Age Group Average Balance Median Balance Recommended Target
Under 25 $7,100 $2,700 Start contributing
25–34 $37,200 $14,500 1x salary
35–44 $86,900 $35,200 3x salary
45–54 $168,400 $60,700 6x salary
55–64 $272,600 $84,700 8x salary
65+ $280,300 $87,100 10x salary

Source: Vanguard “How America Saves” report and Fidelity retirement data (2025).

The median tells a more accurate story — most Americans have significantly less saved than the average suggests.

Why the Average and Median Are So Different

The gap between average and median is enormous because a small number of high-balance accounts skew the average upward:

  • The top 10% of 401(k) savers at age 55-64 have over $900,000
  • The bottom 25% at the same age have less than $25,000
  • About 35% of workers with access to a 401(k) don’t participate at all

This makes the median a much better gauge of where the “typical” worker stands.

401(k) Balance Percentiles by Age

Ages 25–34

Percentile Balance
10th $1,100
25th $4,800
50th (Median) $14,500
75th $44,600
90th $99,200

Ages 35–44

Percentile Balance
10th $3,400
25th $12,500
50th (Median) $35,200
75th $104,800
90th $231,700

Ages 45–54

Percentile Balance
10th $5,200
25th $20,800
50th (Median) $60,700
75th $186,400
90th $457,300

Ages 55–64

Percentile Balance
10th $6,300
25th $24,700
50th (Median) $84,700
75th $278,000
90th $904,200

How Much Should You Contribute?

The current 401(k) contribution limits allow you to save aggressively:

Year Under 50 Limit 50+ Catch-Up Total 50+
2026 $23,500 $7,500 $31,000
2025 $23,500 $7,500 $31,000
2024 $23,000 $7,500 $30,500

At minimum, contribute enough to capture your full employer match — that’s an immediate 50-100% return on your money.

Average Employer Match

The employer match is free money that significantly boosts your savings:

Match Type Prevalence
50% of first 6% 37% of plans
100% of first 3%, 50% of next 2% 18% of plans
100% of first 4-6% 15% of plans
Dollar-for-dollar up to 3% 12% of plans
No match 14% of plans

The average employer match adds 3-4% of salary on top of employee contributions. Missing out on the full match means leaving thousands on the table each year.
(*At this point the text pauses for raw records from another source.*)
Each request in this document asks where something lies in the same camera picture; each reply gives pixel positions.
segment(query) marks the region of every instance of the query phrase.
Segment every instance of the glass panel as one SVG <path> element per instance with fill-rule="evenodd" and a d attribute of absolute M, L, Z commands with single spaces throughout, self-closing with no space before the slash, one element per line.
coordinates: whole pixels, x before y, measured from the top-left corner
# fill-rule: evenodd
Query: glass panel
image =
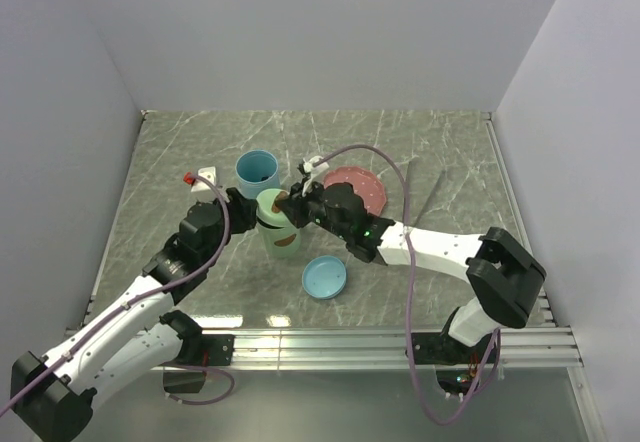
<path fill-rule="evenodd" d="M 472 400 L 458 423 L 420 412 L 406 372 L 240 372 L 228 399 L 208 407 L 162 396 L 161 372 L 131 384 L 94 416 L 78 442 L 370 442 L 586 440 L 565 369 L 512 369 Z M 194 398 L 223 391 L 214 381 Z M 454 400 L 427 394 L 439 409 Z"/>

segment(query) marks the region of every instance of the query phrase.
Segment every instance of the lid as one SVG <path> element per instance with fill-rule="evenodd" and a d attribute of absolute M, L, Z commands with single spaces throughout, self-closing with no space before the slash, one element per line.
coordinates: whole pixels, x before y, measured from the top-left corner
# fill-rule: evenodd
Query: lid
<path fill-rule="evenodd" d="M 287 216 L 275 206 L 274 202 L 277 197 L 288 197 L 288 193 L 282 189 L 265 189 L 258 194 L 258 218 L 274 227 L 285 228 L 293 227 Z"/>
<path fill-rule="evenodd" d="M 302 273 L 302 287 L 311 297 L 331 299 L 347 283 L 347 268 L 337 257 L 323 255 L 309 262 Z"/>

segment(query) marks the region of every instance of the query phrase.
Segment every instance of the blue cup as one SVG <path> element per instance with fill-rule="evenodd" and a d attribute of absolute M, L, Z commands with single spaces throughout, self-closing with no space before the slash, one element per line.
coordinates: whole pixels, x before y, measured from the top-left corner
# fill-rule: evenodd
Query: blue cup
<path fill-rule="evenodd" d="M 265 189 L 279 189 L 278 161 L 266 150 L 247 152 L 236 162 L 238 190 L 247 199 L 255 199 Z"/>

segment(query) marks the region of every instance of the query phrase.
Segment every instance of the cup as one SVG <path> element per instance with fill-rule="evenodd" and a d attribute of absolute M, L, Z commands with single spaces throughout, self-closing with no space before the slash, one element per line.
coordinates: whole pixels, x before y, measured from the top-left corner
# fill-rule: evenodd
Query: cup
<path fill-rule="evenodd" d="M 256 199 L 265 189 L 279 189 L 278 161 L 266 150 L 252 150 L 236 162 L 238 190 L 247 199 Z"/>
<path fill-rule="evenodd" d="M 296 229 L 275 205 L 279 197 L 287 195 L 287 192 L 281 189 L 267 189 L 263 190 L 257 199 L 256 227 L 267 253 L 278 258 L 289 257 L 300 247 L 300 230 Z"/>

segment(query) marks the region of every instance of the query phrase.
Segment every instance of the plate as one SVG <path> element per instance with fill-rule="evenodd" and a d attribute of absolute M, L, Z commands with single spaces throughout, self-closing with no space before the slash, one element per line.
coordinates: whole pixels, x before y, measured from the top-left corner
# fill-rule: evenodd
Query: plate
<path fill-rule="evenodd" d="M 384 185 L 373 172 L 362 167 L 346 166 L 332 170 L 324 177 L 324 186 L 348 182 L 353 186 L 353 192 L 364 201 L 367 212 L 380 215 L 387 203 Z"/>
<path fill-rule="evenodd" d="M 331 299 L 342 292 L 347 283 L 347 268 L 332 255 L 313 259 L 302 273 L 302 287 L 311 297 Z"/>

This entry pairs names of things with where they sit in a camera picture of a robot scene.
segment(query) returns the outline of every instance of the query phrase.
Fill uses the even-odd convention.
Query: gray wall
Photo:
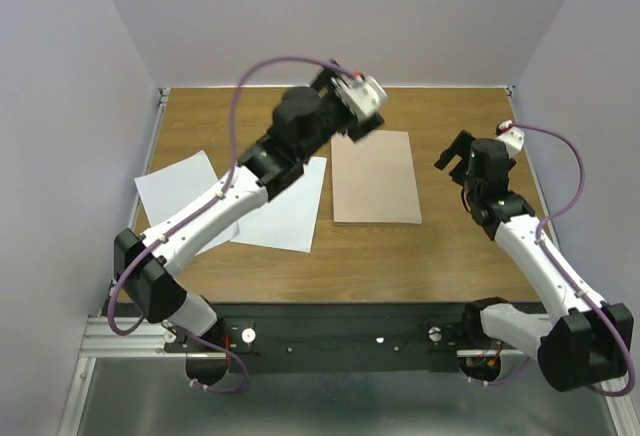
[[[0,434],[55,434],[157,91],[110,0],[0,0]]]
[[[566,0],[516,88],[522,121],[570,136],[582,151],[582,201],[558,219],[568,259],[611,302],[640,315],[640,0]],[[576,165],[559,143],[530,136],[552,210],[576,187]],[[640,365],[640,331],[633,354]],[[640,390],[633,399],[640,408]]]
[[[113,1],[160,85],[230,84],[258,60],[302,53],[386,84],[477,86],[515,82],[564,0]],[[286,65],[255,82],[310,74]]]

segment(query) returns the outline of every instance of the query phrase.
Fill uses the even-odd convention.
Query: wooden table
[[[264,134],[282,89],[246,89],[237,114],[242,151]],[[461,129],[493,137],[511,118],[501,89],[390,89],[384,129],[408,131],[423,223],[336,225],[331,154],[311,253],[227,243],[197,256],[180,276],[212,302],[466,301],[489,296],[537,300],[511,259],[471,220],[460,188],[433,163]],[[173,89],[151,171],[204,149],[217,174],[230,164],[231,89]],[[527,159],[511,172],[512,189],[542,214]],[[142,210],[138,232],[148,227]]]

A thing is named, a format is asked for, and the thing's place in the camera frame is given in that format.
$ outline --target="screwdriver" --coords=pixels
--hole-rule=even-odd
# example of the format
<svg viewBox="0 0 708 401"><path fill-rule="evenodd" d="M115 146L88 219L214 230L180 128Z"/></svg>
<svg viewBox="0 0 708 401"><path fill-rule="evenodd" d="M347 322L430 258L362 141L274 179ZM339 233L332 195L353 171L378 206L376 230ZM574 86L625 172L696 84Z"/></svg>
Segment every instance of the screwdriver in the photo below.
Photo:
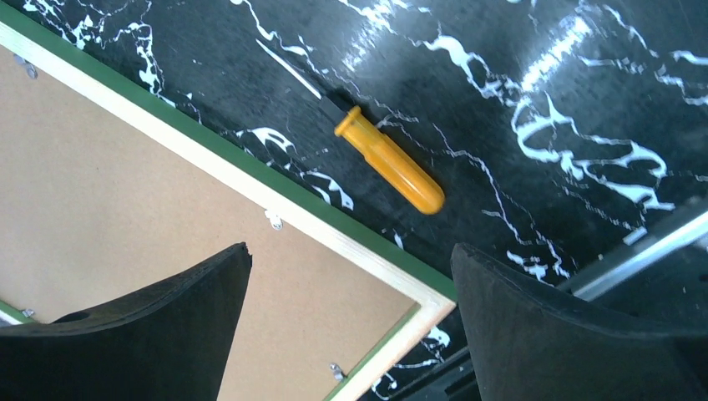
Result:
<svg viewBox="0 0 708 401"><path fill-rule="evenodd" d="M319 109L335 124L334 133L343 137L363 156L373 169L388 181L403 197L425 215L443 208L443 190L395 142L379 131L358 105L348 104L341 96L329 92L322 96L310 82L295 71L283 58L272 52L260 40L256 42L278 64L285 68L320 101Z"/></svg>

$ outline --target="metal bar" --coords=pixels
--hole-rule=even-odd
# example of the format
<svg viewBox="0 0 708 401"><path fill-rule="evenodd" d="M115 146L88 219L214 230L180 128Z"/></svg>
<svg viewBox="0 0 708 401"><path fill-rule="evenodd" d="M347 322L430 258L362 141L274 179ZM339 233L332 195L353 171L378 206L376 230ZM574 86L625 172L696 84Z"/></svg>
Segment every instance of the metal bar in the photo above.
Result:
<svg viewBox="0 0 708 401"><path fill-rule="evenodd" d="M708 200L698 200L676 210L629 245L605 255L558 289L593 301L652 263L708 236Z"/></svg>

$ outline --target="orange screwdriver handle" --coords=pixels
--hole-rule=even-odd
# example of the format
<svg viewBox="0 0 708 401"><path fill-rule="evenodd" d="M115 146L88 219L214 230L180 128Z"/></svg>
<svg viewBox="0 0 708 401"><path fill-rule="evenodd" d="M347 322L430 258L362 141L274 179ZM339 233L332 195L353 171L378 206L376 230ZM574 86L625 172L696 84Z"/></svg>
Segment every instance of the orange screwdriver handle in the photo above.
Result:
<svg viewBox="0 0 708 401"><path fill-rule="evenodd" d="M421 213L433 215L443 208L445 194L440 185L369 122L359 106L349 111L334 133L357 148L364 160Z"/></svg>

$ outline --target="black marble surface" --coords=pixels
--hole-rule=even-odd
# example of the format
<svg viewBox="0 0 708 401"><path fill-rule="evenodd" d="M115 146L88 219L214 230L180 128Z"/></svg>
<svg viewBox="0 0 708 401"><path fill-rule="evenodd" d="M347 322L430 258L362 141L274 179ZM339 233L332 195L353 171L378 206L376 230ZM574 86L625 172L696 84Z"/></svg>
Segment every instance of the black marble surface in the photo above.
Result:
<svg viewBox="0 0 708 401"><path fill-rule="evenodd" d="M708 189L702 0L6 1L448 275L468 242L557 284ZM443 210L417 213L257 41L366 106ZM464 345L454 312L372 394Z"/></svg>

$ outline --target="brown fiberboard panel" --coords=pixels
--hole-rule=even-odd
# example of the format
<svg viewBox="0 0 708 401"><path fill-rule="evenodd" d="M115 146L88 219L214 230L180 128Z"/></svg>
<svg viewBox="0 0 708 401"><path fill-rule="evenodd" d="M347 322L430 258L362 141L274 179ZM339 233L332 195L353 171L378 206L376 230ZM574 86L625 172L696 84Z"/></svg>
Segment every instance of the brown fiberboard panel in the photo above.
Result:
<svg viewBox="0 0 708 401"><path fill-rule="evenodd" d="M254 256L220 399L324 398L414 302L0 49L0 299L41 322L236 241Z"/></svg>

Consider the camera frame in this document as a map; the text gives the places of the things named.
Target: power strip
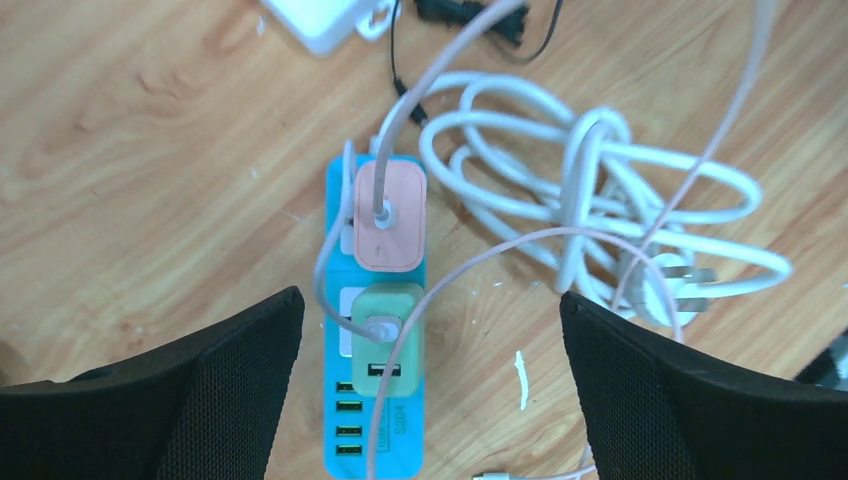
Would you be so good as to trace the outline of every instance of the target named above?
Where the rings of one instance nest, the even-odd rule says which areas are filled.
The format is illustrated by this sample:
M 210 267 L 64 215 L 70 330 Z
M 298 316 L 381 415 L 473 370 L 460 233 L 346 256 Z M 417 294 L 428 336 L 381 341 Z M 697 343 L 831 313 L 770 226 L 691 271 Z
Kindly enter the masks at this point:
M 372 161 L 359 155 L 357 167 Z M 392 160 L 413 162 L 412 157 Z M 341 202 L 342 158 L 327 169 L 326 230 L 329 232 Z M 413 283 L 426 287 L 427 259 L 410 272 L 376 273 L 363 269 L 353 256 L 353 226 L 346 225 L 339 243 L 327 263 L 325 285 L 329 302 L 345 317 L 350 317 L 356 296 L 377 283 Z M 365 478 L 365 448 L 374 398 L 353 389 L 352 338 L 335 323 L 324 322 L 324 464 L 327 472 L 339 480 Z M 377 443 L 377 478 L 403 479 L 418 474 L 424 464 L 424 415 L 426 375 L 410 397 L 386 400 Z

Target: white power brick
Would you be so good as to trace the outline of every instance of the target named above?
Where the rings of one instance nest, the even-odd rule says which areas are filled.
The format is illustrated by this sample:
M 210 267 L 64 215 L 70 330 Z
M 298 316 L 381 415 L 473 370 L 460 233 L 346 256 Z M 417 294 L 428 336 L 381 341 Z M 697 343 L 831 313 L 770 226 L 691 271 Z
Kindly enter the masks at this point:
M 313 55 L 320 57 L 333 53 L 354 30 L 369 42 L 380 38 L 391 26 L 395 5 L 394 0 L 262 0 L 262 3 Z

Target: green charger
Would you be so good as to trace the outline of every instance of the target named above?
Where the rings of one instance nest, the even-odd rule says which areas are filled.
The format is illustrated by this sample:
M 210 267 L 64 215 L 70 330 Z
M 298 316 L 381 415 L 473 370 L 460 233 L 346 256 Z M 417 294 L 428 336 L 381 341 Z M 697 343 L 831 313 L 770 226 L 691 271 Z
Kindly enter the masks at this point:
M 351 322 L 384 330 L 391 335 L 402 325 L 424 296 L 424 289 L 414 283 L 378 283 L 360 293 L 351 305 Z M 424 323 L 416 322 L 409 332 L 392 371 L 389 397 L 409 397 L 418 390 L 424 372 Z M 380 377 L 394 342 L 375 343 L 353 335 L 351 360 L 353 388 L 363 397 L 376 397 Z

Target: black cable
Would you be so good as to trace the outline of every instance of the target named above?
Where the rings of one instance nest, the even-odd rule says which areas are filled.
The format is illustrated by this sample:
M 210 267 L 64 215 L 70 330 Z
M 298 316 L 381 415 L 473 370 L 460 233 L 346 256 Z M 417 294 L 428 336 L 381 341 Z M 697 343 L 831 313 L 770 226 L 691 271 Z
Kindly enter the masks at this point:
M 554 30 L 556 30 L 557 20 L 559 20 L 559 14 L 562 11 L 562 4 L 563 0 L 557 0 L 556 5 L 554 5 L 554 13 L 551 14 L 551 23 L 550 25 L 548 25 L 548 33 L 545 34 L 545 40 L 542 42 L 542 45 L 530 55 L 527 55 L 525 57 L 519 57 L 518 55 L 504 48 L 504 46 L 501 45 L 498 40 L 492 35 L 489 36 L 489 40 L 492 42 L 492 45 L 495 47 L 496 50 L 498 50 L 498 52 L 504 57 L 507 62 L 512 63 L 513 65 L 527 65 L 533 60 L 539 58 L 539 55 L 541 55 L 545 51 L 545 49 L 548 48 L 548 44 L 551 43 L 551 38 L 553 38 L 554 36 Z
M 395 8 L 392 10 L 391 32 L 389 34 L 389 56 L 392 64 L 392 85 L 395 87 L 395 92 L 397 92 L 398 97 L 402 97 L 406 93 L 407 88 L 406 84 L 403 83 L 403 80 L 401 80 L 397 74 L 397 64 L 395 62 L 395 23 L 397 23 L 397 12 L 399 6 L 400 0 L 395 0 Z M 409 114 L 409 119 L 419 127 L 424 125 L 427 121 L 427 112 L 424 111 L 424 107 L 422 107 L 420 103 L 415 105 L 415 109 Z
M 418 18 L 426 22 L 465 26 L 487 5 L 475 0 L 415 0 L 415 7 L 418 10 Z M 524 34 L 524 19 L 529 11 L 527 5 L 522 5 L 493 25 L 489 32 L 500 35 L 514 47 L 520 46 L 521 36 Z
M 400 6 L 400 2 L 401 0 L 395 0 L 395 7 L 394 10 L 392 10 L 391 32 L 389 35 L 389 56 L 392 68 L 392 85 L 394 86 L 398 97 L 403 96 L 407 92 L 406 84 L 403 80 L 401 80 L 397 73 L 397 60 L 395 58 L 395 26 L 397 23 L 398 7 Z M 521 46 L 521 37 L 524 34 L 524 20 L 529 12 L 529 8 L 526 5 L 503 18 L 500 22 L 495 24 L 495 26 L 489 29 L 489 33 L 493 34 L 489 36 L 489 40 L 491 40 L 492 45 L 499 51 L 501 56 L 503 56 L 507 62 L 515 65 L 526 65 L 538 58 L 551 43 L 554 31 L 556 30 L 557 20 L 559 20 L 559 14 L 562 11 L 563 3 L 563 0 L 556 0 L 553 14 L 551 14 L 551 23 L 548 25 L 548 32 L 545 35 L 545 40 L 532 54 L 525 57 L 519 57 L 508 51 L 494 36 L 494 34 L 497 34 L 514 47 Z M 462 26 L 468 24 L 468 22 L 473 20 L 474 17 L 486 8 L 486 5 L 473 0 L 465 0 L 461 3 L 456 0 L 415 0 L 415 6 L 418 11 L 418 17 L 422 20 L 444 22 L 447 25 Z M 409 118 L 416 125 L 422 126 L 427 121 L 428 117 L 424 107 L 422 107 L 419 103 L 415 106 L 415 109 L 409 115 Z

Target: white power plug
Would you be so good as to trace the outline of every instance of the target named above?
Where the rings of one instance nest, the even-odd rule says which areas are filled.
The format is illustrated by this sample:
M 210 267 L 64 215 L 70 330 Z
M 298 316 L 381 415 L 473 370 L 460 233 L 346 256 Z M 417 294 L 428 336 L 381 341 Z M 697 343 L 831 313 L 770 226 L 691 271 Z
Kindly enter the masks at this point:
M 354 30 L 369 42 L 380 38 L 391 25 L 395 4 L 394 0 L 262 0 L 262 3 L 313 55 L 321 57 L 333 53 Z
M 624 253 L 619 262 L 620 269 L 627 268 L 633 260 L 632 255 Z M 709 269 L 697 269 L 693 262 L 687 261 L 677 253 L 653 255 L 660 271 L 663 272 L 668 290 L 677 300 L 677 318 L 680 326 L 688 325 L 698 313 L 708 308 L 707 299 L 699 295 L 699 286 L 715 281 L 715 273 Z M 663 294 L 661 281 L 651 275 L 643 265 L 636 268 L 628 279 L 624 298 L 630 303 L 640 318 L 658 327 L 671 327 L 671 316 Z

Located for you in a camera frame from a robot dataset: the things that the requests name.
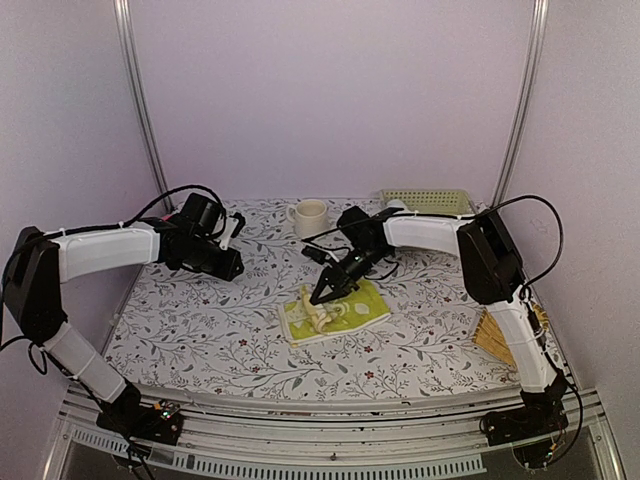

The Power of Starting Early

Starting contributions at 25 vs. 35 has a dramatic impact on your ending balance:

Start Age Monthly Contribution Balance at 65 (7% return)
25 $500 $1,198,000
30 $500 $830,000
35 $500 $567,000
40 $500 $381,000
45 $500 $248,000

Starting just 5 years earlier nearly doubles your ending balance. For more projections, try our compound interest calculator.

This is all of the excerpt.